■ **Assignment**
Without the images, write out the whole listing exactly.

■ **Given material**

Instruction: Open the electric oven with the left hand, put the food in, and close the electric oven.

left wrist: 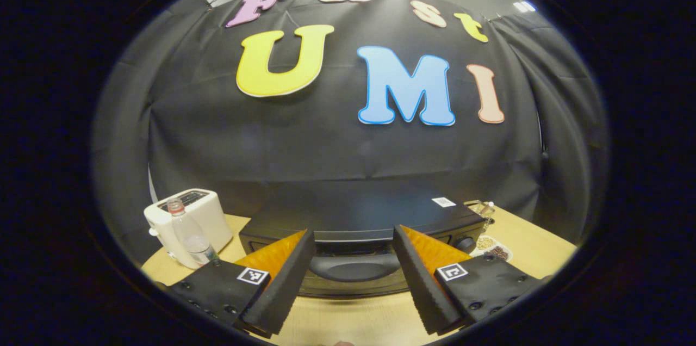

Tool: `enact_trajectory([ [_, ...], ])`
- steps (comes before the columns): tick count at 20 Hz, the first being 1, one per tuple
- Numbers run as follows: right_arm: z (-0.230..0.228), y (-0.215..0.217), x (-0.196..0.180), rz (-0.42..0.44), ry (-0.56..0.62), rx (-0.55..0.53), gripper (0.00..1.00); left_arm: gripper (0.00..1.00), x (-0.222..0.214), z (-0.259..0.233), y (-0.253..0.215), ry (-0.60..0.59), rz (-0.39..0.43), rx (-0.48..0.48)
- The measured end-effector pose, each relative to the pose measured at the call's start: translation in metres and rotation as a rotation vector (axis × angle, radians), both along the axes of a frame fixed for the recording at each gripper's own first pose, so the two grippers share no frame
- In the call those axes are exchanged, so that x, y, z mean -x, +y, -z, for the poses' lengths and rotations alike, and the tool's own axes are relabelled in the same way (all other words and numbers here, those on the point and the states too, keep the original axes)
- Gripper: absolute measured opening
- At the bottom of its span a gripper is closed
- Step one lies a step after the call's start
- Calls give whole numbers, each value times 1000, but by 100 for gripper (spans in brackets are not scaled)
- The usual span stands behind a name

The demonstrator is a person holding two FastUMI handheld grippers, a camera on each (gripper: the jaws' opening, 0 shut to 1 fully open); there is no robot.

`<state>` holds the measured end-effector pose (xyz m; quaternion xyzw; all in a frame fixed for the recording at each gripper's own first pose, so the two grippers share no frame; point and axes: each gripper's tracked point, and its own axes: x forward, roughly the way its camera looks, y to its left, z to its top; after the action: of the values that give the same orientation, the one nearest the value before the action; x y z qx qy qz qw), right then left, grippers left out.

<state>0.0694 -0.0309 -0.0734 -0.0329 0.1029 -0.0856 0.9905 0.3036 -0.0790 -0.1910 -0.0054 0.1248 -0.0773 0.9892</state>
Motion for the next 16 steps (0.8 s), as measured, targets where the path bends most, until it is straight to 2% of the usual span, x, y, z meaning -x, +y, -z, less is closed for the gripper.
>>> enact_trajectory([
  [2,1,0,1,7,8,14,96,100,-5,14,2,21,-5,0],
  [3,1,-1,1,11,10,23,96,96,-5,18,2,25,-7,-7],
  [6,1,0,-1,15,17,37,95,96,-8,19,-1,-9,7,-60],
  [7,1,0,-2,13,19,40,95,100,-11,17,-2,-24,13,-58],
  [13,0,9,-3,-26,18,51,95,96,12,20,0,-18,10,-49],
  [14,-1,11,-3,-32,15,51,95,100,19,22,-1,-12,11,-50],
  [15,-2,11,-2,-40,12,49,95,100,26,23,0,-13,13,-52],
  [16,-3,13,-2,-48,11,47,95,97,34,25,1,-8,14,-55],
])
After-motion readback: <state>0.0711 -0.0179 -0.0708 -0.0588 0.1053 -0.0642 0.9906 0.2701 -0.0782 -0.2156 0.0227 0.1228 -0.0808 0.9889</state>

■ **Solution**
Instruction: Open the electric oven with the left hand, put the food in, and close the electric oven.

left wrist: 

Tool: `enact_trajectory([ [_, ...], ])`
- steps (comes before the columns): tick count at 20 Hz, the first being 1, one per tuple
- Numbers run as follows: right_arm: z (-0.230..0.228), y (-0.215..0.217), x (-0.196..0.180), rz (-0.42..0.44), ry (-0.56..0.62), rx (-0.55..0.53), gripper (0.00..1.00); left_arm: gripper (0.00..1.00), x (-0.222..0.214), z (-0.259..0.233), y (-0.253..0.215), ry (-0.60..0.59), rz (-0.39..0.43), rx (-0.48..0.48)
- The measured end-effector pose, each relative to the pose measured at the call's start: translation in metres and rotation as a rotation vector (axis × angle, radians), both along the axes of a frame fixed for the recording at each gripper's own first pose, so the two grippers share no frame
- In the call those axes are exchanged, so that x, y, z mean -x, +y, -z, for the poses' lengths and rotations alike, and the tool's own axes are relabelled in the same way (all other words and numbers here, those on the point and the states too, keep the original axes)
- Gripper: absolute measured opening
- At the bottom of its span a gripper is closed
- Step one lies a step after the call's start
- Calls give whole numbers, each value times 1000, but by 100 for gripper (spans in brackets are not scaled)
- The usual span stands behind a name

The demonstrator is a person holding two FastUMI handheld grippers, a camera on each (gripper: the jaws' opening, 0 shut to 1 fully open); there is no robot.

`<state>` holds the measured end-effector pose (xyz m; quaternion xyzw; all in a frame fixed for the recording at each gripper's own first pose, so the two grippers share no frame; point and axes: each gripper's tracked point, and its own axes: x forward, roughly the way its camera looks, y to its left, z to its top; after the action: of the values that give the same orientation, the one nearest the value before the action; x y z qx qy qz qw), right then left, grippers left out.

<state>0.0694 -0.0309 -0.0734 -0.0329 0.1029 -0.0856 0.9905 0.3036 -0.0790 -0.1910 -0.0054 0.1248 -0.0773 0.9892</state>
Motion for the next 16 steps (0.8 s), as measured, targets where the path bends most, until it is straight to 2% of the usual span, x, y, z meaning -x, +y, -z, less is closed for the gripper.
>>> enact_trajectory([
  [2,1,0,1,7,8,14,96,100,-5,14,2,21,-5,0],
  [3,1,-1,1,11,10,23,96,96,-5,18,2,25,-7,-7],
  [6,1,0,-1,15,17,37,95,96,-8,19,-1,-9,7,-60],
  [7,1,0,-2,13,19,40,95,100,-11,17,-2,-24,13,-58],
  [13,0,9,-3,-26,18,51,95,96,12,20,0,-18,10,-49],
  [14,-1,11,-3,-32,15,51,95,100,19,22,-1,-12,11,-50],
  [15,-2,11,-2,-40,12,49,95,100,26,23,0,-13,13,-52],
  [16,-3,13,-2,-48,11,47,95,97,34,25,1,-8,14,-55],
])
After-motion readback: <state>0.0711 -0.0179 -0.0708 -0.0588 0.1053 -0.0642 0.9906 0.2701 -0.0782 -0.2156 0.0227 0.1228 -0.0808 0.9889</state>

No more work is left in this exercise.